Output the entire listing below exactly as it stands.

▸ **DATA BLOCK**:
'''

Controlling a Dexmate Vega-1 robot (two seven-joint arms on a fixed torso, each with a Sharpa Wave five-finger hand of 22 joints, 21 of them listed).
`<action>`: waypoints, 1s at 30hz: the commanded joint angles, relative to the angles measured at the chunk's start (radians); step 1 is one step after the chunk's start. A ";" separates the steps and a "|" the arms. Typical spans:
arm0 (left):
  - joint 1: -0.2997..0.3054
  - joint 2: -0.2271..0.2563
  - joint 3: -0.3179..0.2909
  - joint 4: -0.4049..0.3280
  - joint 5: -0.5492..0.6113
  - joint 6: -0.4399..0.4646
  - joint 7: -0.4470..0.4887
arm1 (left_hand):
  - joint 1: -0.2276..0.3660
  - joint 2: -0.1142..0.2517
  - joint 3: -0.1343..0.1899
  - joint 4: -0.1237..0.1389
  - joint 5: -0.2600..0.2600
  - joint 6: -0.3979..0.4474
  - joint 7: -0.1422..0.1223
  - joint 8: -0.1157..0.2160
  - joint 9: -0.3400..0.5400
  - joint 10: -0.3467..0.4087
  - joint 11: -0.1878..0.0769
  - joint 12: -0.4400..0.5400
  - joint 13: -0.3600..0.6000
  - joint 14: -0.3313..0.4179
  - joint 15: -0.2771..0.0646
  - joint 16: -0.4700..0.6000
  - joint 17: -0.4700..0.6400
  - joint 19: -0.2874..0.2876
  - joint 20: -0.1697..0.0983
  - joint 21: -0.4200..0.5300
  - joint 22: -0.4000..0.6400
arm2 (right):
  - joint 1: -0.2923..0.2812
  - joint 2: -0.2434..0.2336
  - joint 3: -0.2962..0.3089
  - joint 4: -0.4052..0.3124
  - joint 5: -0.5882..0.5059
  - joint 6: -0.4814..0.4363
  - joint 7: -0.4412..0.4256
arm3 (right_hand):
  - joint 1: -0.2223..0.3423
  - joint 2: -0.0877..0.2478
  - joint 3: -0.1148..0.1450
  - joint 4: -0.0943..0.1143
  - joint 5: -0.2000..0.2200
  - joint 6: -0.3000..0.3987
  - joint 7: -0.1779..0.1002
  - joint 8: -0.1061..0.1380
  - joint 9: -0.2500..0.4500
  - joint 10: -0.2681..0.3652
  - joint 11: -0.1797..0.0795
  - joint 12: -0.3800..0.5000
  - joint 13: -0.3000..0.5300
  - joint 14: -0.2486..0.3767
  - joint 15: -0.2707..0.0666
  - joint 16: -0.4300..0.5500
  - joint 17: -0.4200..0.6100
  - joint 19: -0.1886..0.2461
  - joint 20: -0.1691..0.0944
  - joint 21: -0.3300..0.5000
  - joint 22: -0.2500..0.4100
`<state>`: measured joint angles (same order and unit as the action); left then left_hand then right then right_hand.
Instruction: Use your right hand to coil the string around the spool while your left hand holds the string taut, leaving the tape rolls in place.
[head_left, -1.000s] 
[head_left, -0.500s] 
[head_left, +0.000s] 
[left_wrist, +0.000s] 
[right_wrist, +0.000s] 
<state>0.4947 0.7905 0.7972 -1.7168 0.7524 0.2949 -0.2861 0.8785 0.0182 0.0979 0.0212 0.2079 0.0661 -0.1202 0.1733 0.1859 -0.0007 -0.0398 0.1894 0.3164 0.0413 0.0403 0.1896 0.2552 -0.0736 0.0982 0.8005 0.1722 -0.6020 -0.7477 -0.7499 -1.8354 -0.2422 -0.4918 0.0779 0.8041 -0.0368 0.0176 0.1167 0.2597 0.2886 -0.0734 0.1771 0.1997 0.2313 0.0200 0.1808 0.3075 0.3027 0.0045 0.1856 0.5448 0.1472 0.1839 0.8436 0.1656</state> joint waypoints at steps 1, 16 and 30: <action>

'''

▸ **SOLUTION FOR THIS EXERCISE**:
Controlling a Dexmate Vega-1 robot (two seven-joint arms on a fixed torso, each with a Sharpa Wave five-finger hand of 22 joints, 21 of them listed).
`<action>`: waypoints, 1s at 30hz: the commanded joint angles, relative to the angles measured at the chunk's start (radians); step 1 is one step after the chunk's start. A ";" separates the steps and a "|" the arms. Typical spans:
arm0 (left):
  - joint 1: -0.2997..0.3054
  - joint 2: -0.2271..0.2563
  - joint 3: -0.3179..0.2909
  - joint 4: -0.4049..0.3280
  - joint 5: -0.5492..0.6113
  - joint 6: -0.4399..0.4646
  - joint 7: -0.4470..0.4887
arm1 (left_hand):
  - joint 1: -0.2276..0.3660
  - joint 2: -0.1142..0.2517
  - joint 3: -0.1343..0.1899
  - joint 4: -0.1237..0.1389
  - joint 5: -0.2600..0.2600
  - joint 6: -0.3979..0.4474
  - joint 7: -0.1422..0.1223
  - joint 8: -0.1157..0.2160
  - joint 9: -0.3400..0.5400
  - joint 10: -0.3467..0.4087
  - joint 11: -0.1878..0.0769
  - joint 12: -0.4400..0.5400
  - joint 13: -0.3600..0.6000
  - joint 14: -0.3313..0.4179
  - joint 15: -0.2771..0.0646
  - joint 16: -0.4700..0.6000
  - joint 17: -0.4700..0.6400
  - joint 19: -0.2874..0.2876
  - joint 20: -0.1697..0.0983
  - joint 21: -0.4200..0.5300
  - joint 22: -0.4000..0.6400
arm2 (right):
  - joint 1: -0.2923..0.2812
  - joint 2: -0.2434..0.2336
  - joint 3: -0.2962..0.3089
  - joint 4: -0.4052..0.3124
  - joint 5: -0.5882..0.5059
  - joint 6: -0.4814..0.4363
  - joint 7: -0.4412..0.4256
arm3 (right_hand):
  - joint 1: -0.2223..0.3423
  - joint 2: -0.0877..0.2478
  - joint 3: -0.1148..0.1450
  - joint 4: -0.0943..0.1143
  - joint 5: -0.2000..0.2200
  - joint 6: -0.3000..0.3987
  - joint 7: -0.1779..0.1002
  - joint 8: -0.1061..0.1380
  - joint 9: -0.2500..0.4500
  - joint 10: -0.2681..0.3652
  - joint 11: -0.1797..0.0795
  - joint 12: -0.3800..0.5000
  - joint 13: -0.3000..0.5300
  - joint 14: -0.2486..0.3767
  - joint 15: -0.2707..0.0666
  - joint 16: -0.4300..0.5500
  - joint 17: -0.4200..0.6100
  - joint 19: -0.1886..0.2461
  - joint 20: -0.1691..0.0944
  - joint 21: -0.3300..0.5000
  - joint 22: -0.2500..0.4100
`<state>`: measured joint angles (same order and unit as the action); left then left_hand then right then right_hand.
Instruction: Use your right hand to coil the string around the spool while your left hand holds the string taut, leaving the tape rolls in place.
[head_left, -1.000s] 
[head_left, -0.500s] 
[head_left, +0.000s] 
[left_wrist, +0.000s] 
[right_wrist, +0.000s] 
<state>0.4947 0.7905 0.7972 -1.7168 0.7524 0.2949 -0.2861 0.8785 0.0182 0.0979 0.0212 0.2079 0.0661 -0.1202 0.1733 0.1859 -0.0007 -0.0398 0.1894 0.3164 0.0413 0.0403 0.1896 0.2552 -0.0736 0.0982 0.8005 0.1722 -0.6020 -0.7477 -0.7499 -1.8354 -0.2422 -0.4918 0.0779 0.8041 -0.0368 0.0176 0.1167 0.2597 0.2886 -0.0734 0.1771 0.1997 0.2313 0.0200 0.1808 0.3075 0.3027 0.0045 0.1856 0.5448 0.1472 0.1839 0.8436 0.1656</state> joint waypoints at steps 1, 16 and 30: <action>

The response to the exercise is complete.